Monday, February 4, 2013

i've gone away for to save my soul

I sit inside my classroom, the sounds of Trafalgar Square: the cars, the buses, the bagpipe playing all float up through the wood and glass screenless windows.

I enjoy the comforting white noise of the cars, the people, the honking horns, the wind shaking the rooftops.

I enjoy the warm smell of smog, Indian food, and the busy halls of Charing Cross station.
Every moment I feel as though I might run into a character from an Agatha Christie novel, or meet the ghost of famous writers lurking in pubs and coffe shops.

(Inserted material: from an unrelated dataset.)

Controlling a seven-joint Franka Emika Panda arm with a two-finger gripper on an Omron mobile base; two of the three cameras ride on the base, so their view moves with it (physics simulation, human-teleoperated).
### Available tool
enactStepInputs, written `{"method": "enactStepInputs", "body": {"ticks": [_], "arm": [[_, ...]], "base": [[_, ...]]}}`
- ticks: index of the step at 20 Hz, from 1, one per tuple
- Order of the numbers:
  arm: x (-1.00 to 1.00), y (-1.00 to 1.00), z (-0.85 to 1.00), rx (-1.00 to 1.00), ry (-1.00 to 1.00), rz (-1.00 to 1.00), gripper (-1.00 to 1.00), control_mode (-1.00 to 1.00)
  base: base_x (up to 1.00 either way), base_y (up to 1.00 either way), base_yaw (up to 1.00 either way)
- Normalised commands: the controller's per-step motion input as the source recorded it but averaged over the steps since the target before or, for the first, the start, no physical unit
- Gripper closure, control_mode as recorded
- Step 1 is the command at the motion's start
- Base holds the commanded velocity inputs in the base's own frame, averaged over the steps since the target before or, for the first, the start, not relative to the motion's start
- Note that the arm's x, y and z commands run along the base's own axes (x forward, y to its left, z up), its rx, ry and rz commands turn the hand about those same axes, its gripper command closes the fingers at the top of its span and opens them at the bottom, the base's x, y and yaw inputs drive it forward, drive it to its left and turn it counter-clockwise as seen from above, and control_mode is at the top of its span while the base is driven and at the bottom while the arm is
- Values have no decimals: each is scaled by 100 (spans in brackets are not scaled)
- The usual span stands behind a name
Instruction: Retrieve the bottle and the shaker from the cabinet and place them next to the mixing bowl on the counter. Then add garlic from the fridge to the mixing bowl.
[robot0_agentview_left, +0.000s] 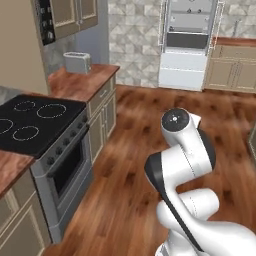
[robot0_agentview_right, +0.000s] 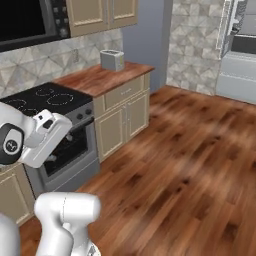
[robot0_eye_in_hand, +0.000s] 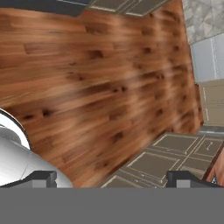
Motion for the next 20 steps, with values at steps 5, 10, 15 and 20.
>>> {"method": "enactStepInputs", "body": {"ticks": [5,10,15,20], "arm": [[0,0,0,0,0,0,-100,100],[0,0,0,0,0,0,-100,100],[0,0,0,0,0,0,-100,100],[0,0,0,0,0,0,-100,100]], "base": [[49,-41,-25],[71,-19,-34],[77,-17,-40],[89,0,-34]]}}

But the city's loudness can be oppressive.
The magic of England, I find, is in its gardens.
In its countryside.

So we journeyed to this little place
"What is it about the English countryside — why is the beauty so much more than visual? Why does it touch one so?"
I don't think you can even imagine Trafalgar Square on the same planet as this little idyllic paradise, much less within two hours of each other.

We sat on a bench, looking at the silky blue lake, eating cucumber and ham sandwiches.
The air smelt crisp and fresh.
The sandwiches crunched with a juicy freshness, the air sparkled with cleanliness, and the sun hit the green grass with unrelenting cheerful warmth.

This is such stuff that dreams are made of, and that little tamed wilderness is rounded with a sleepy air of calmtentedness.
“The ordinary-sized stuff which is our lives, the things people write poetry about—clouds—daffodils—waterfalls—what happens in a cup of coffee when the cream goes in—these things are full of mystery, as mysterious to us as the heavens were to the Greeks.”
 ― Tom Stoppard, Arcadia


  1. Aha! You have read Arcadia. Isn't it marvelous?

    1. Thomasina is the greatest woman's part ever written!